■ **TASK GOAL**:
Which lines below include the string "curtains"? Please show each one.

[Entries taken from a collection]

+===+

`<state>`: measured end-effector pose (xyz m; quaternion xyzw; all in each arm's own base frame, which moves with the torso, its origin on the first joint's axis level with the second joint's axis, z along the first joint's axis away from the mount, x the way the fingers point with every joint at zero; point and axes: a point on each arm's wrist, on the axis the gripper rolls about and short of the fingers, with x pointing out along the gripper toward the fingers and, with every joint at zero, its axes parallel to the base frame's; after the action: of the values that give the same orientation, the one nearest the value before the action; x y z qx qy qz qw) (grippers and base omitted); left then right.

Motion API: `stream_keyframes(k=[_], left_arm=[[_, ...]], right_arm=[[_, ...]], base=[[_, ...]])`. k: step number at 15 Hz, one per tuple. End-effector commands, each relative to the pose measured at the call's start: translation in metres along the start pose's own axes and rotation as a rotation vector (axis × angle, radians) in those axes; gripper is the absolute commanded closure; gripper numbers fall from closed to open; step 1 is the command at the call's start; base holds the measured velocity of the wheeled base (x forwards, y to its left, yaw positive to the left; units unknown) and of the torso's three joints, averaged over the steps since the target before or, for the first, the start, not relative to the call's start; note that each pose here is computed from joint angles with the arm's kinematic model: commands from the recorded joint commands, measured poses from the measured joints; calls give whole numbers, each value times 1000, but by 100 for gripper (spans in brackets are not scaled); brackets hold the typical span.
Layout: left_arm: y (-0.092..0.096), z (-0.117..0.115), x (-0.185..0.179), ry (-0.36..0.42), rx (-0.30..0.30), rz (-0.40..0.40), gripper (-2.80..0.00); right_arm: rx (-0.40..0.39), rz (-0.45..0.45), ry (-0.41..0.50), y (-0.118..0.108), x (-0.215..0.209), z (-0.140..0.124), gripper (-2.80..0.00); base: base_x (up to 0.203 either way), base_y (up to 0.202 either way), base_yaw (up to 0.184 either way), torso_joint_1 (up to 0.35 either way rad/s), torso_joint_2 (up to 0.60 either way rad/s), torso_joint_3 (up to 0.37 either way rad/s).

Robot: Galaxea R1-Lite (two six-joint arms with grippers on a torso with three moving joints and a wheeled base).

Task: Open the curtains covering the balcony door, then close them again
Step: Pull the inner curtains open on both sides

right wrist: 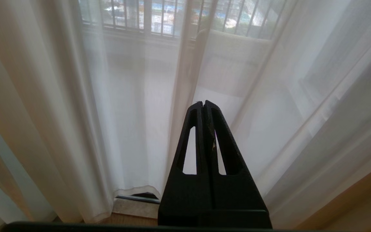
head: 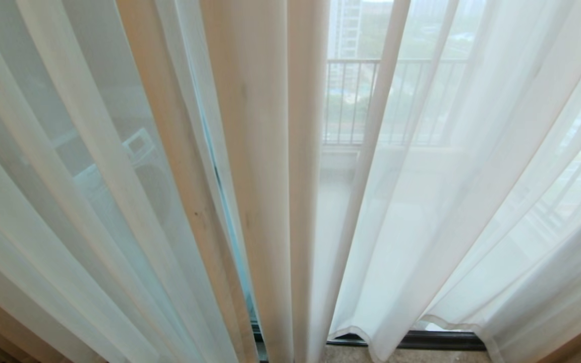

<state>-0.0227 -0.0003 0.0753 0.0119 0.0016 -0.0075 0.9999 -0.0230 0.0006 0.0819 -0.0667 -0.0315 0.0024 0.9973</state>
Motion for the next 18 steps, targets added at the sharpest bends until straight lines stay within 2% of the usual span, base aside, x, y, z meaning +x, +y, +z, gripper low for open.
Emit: stream_keyframes(k=[1, 18], left_arm=[[0, 0, 0, 0, -2, 2, 0], [0, 0, 0, 0, 5, 1, 0]], right_arm=[[-1, 2, -2, 0, 0, 0, 0], [1, 2, -1, 0, 0, 0, 0]], base=[[0, 0, 0, 0, 0, 0], [0, 0, 0, 0, 0, 0]])
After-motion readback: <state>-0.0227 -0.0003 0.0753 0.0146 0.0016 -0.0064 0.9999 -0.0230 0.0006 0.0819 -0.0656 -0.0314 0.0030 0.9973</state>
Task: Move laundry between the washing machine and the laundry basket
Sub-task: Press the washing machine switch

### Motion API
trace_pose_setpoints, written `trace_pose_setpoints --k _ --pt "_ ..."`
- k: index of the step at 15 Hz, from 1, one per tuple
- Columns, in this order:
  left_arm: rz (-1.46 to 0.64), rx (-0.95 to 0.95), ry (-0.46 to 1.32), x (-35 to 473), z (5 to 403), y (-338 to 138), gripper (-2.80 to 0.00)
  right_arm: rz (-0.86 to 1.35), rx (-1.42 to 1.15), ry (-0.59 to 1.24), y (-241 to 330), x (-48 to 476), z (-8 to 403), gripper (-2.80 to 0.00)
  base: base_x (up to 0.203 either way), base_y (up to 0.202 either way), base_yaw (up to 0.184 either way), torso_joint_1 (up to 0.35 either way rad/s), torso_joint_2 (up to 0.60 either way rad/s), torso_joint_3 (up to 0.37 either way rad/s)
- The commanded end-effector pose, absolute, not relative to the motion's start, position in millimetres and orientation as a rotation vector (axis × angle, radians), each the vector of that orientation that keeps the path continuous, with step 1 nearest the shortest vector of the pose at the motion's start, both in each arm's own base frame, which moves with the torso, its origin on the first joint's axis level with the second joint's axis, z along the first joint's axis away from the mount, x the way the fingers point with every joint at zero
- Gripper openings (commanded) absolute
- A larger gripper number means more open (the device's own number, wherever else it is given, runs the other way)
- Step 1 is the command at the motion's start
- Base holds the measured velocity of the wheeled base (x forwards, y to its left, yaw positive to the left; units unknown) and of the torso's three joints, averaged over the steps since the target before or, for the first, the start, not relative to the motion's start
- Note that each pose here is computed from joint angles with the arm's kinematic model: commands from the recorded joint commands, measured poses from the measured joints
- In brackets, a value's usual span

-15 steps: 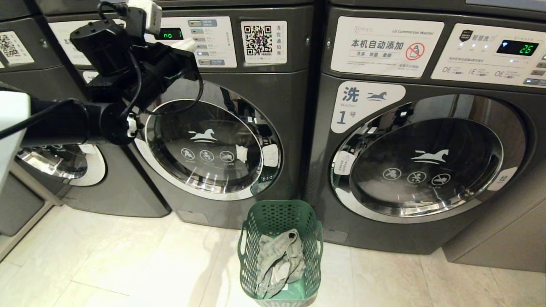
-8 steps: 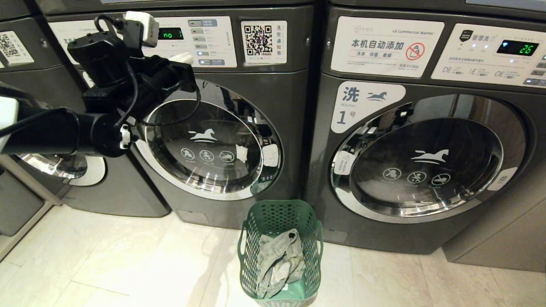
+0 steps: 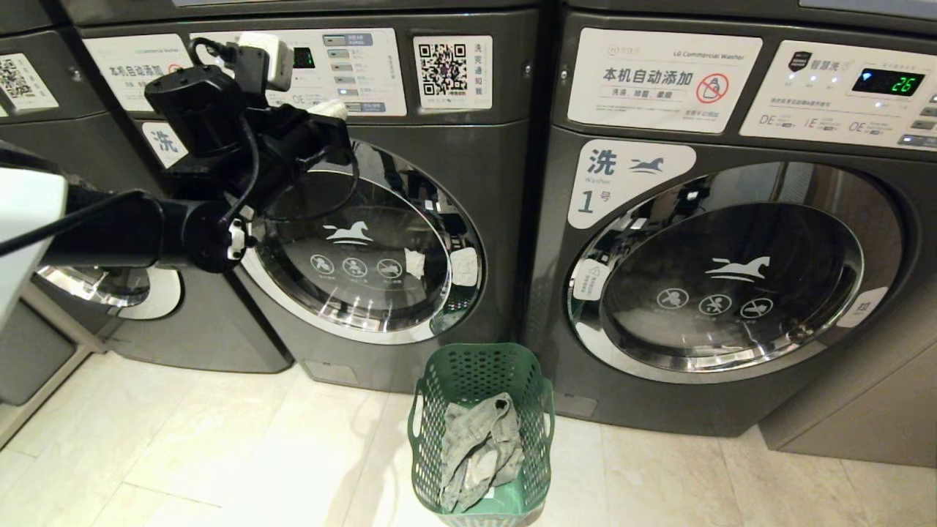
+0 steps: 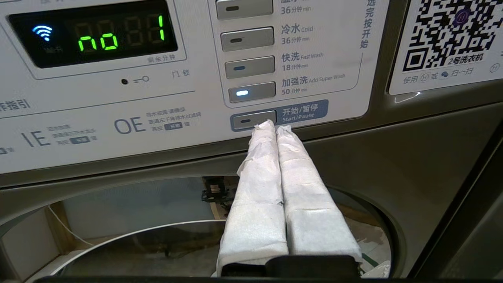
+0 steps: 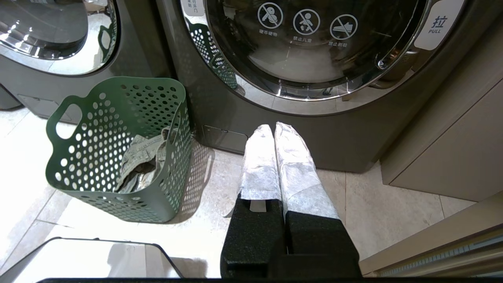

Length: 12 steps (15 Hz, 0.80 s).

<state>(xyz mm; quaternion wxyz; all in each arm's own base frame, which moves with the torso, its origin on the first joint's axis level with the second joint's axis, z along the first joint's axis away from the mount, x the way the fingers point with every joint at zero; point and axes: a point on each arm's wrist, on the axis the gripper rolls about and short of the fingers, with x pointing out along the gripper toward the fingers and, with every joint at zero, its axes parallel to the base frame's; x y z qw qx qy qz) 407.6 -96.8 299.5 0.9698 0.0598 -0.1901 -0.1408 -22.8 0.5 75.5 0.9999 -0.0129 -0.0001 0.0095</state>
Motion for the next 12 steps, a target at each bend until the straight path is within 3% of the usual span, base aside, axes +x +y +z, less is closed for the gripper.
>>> trace_pose_setpoints --k 1,12 --pt "-0.293 0.121 -0.389 414 296 -102 -2.80 0.020 -0.026 0.000 1 -23 75 -2.80 0.000 0.000 0.000 0.000 0.00 0.000" --pt "-0.270 0.118 -0.406 434 291 -107 -2.80 0.020 -0.026 0.000 1 -23 75 -2.80 0.000 0.000 0.000 0.000 0.00 0.000"
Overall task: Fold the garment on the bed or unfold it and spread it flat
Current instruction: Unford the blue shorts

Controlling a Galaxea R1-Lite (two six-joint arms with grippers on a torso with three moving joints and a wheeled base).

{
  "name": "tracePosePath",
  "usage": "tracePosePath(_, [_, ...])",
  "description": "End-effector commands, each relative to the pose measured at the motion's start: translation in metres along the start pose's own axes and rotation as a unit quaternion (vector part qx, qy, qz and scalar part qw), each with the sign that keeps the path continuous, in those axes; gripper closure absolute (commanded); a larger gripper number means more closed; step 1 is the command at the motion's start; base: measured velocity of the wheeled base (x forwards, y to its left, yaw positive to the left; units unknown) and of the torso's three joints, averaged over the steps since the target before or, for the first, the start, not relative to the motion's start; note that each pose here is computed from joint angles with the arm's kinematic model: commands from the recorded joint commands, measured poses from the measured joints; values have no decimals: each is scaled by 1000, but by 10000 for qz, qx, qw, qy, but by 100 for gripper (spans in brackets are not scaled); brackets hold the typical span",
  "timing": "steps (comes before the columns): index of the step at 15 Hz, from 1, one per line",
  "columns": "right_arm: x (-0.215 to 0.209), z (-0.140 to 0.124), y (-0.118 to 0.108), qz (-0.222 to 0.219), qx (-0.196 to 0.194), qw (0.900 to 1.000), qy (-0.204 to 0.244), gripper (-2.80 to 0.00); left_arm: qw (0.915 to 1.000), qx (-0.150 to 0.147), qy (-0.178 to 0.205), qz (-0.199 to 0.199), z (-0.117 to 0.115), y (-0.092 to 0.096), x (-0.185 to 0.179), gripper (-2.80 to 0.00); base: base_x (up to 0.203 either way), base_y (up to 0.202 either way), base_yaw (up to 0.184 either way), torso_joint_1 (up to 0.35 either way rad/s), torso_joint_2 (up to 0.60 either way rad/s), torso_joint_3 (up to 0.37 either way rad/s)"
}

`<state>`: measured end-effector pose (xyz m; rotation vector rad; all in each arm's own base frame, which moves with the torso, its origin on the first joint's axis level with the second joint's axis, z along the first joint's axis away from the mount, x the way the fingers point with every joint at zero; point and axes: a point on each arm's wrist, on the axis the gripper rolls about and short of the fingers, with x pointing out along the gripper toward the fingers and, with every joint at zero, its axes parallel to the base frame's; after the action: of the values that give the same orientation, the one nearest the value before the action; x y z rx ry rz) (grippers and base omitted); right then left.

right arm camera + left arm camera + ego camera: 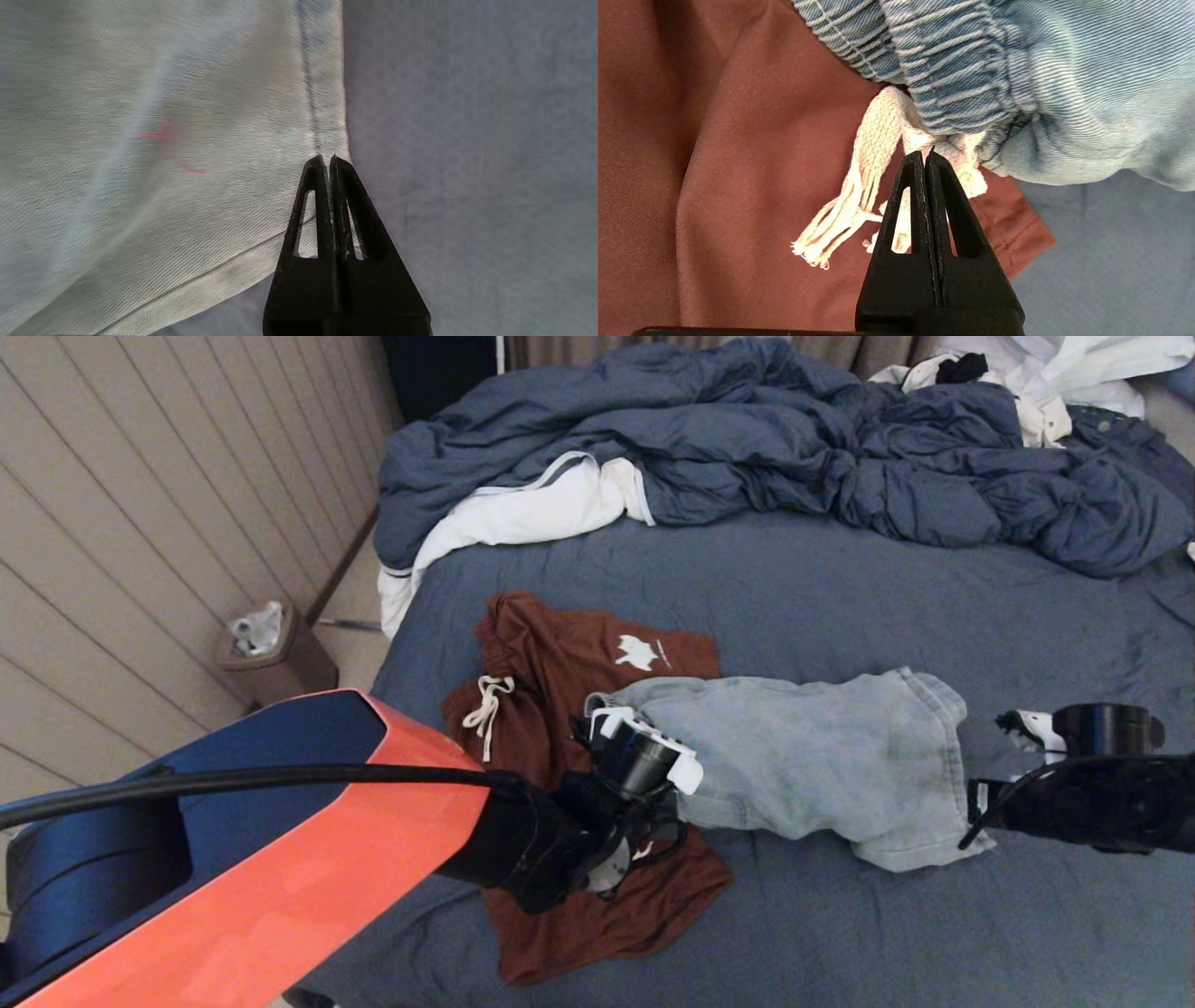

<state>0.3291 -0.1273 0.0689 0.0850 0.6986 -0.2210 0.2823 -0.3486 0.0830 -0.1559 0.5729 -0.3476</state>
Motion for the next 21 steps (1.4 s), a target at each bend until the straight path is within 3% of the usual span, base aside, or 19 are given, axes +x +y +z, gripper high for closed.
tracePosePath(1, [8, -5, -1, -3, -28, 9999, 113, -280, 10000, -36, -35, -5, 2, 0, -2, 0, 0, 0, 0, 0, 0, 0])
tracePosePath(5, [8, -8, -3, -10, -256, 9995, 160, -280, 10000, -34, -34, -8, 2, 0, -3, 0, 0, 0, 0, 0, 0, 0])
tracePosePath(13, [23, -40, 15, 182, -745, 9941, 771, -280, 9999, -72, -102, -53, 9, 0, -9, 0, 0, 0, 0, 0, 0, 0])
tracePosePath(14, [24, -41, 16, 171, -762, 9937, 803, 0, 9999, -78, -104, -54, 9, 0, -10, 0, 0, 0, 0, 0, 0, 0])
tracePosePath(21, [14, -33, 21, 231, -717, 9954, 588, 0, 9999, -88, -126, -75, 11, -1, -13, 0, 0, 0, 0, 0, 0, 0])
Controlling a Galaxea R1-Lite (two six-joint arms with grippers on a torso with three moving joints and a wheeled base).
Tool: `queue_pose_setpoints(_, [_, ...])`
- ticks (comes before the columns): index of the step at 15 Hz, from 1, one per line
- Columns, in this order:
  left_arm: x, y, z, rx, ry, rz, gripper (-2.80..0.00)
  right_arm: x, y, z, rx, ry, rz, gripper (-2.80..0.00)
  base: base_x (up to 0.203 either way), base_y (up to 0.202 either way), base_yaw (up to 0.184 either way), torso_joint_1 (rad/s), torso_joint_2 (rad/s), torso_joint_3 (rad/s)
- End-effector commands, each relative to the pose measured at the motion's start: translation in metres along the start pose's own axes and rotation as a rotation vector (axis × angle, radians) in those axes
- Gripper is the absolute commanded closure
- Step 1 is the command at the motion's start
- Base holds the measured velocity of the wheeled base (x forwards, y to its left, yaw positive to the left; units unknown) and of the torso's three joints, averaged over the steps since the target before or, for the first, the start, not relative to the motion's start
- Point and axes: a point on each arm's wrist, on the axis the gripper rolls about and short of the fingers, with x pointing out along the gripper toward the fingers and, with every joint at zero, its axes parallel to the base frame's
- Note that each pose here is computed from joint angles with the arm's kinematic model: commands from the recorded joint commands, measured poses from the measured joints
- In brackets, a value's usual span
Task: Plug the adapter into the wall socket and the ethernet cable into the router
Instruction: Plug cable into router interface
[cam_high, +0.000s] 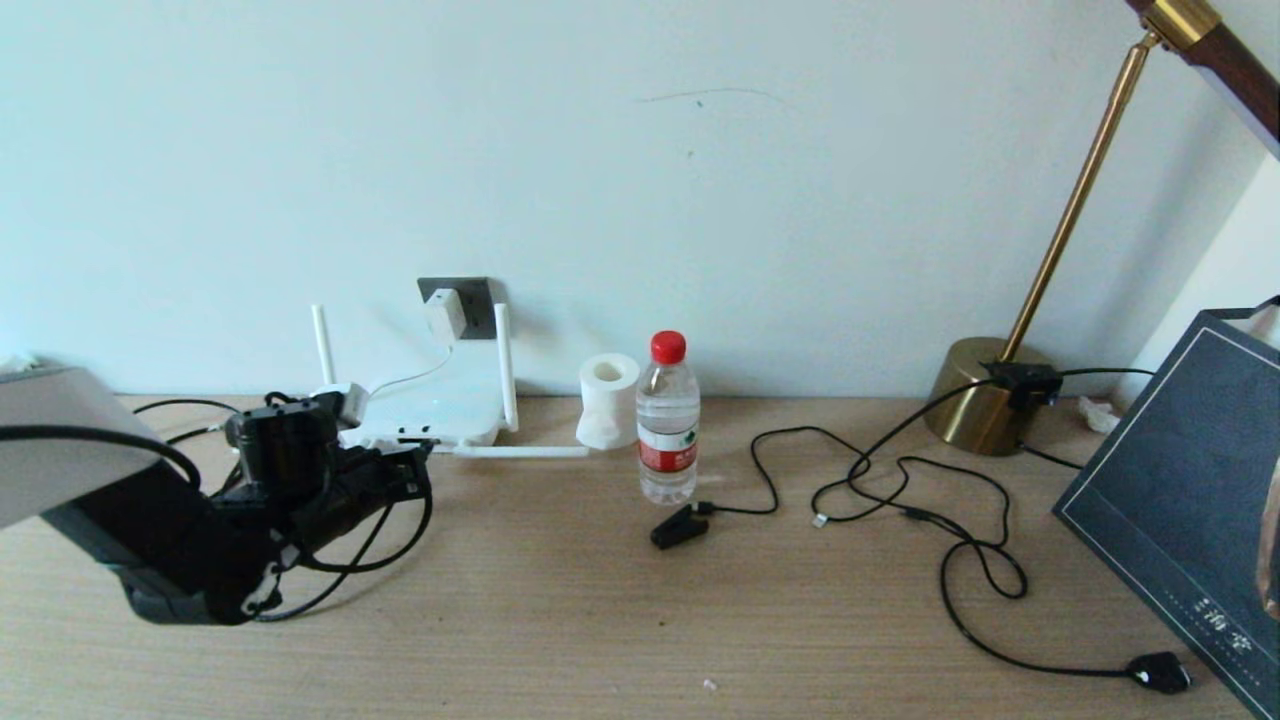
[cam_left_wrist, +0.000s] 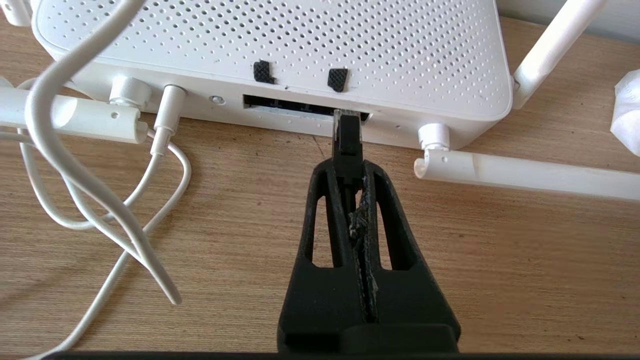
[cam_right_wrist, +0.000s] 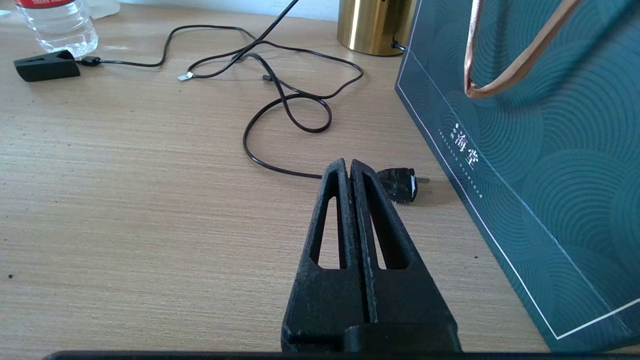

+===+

■ **YOUR SOLUTION**:
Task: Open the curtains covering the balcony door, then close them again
Step: Pull the inner curtains open on both sides

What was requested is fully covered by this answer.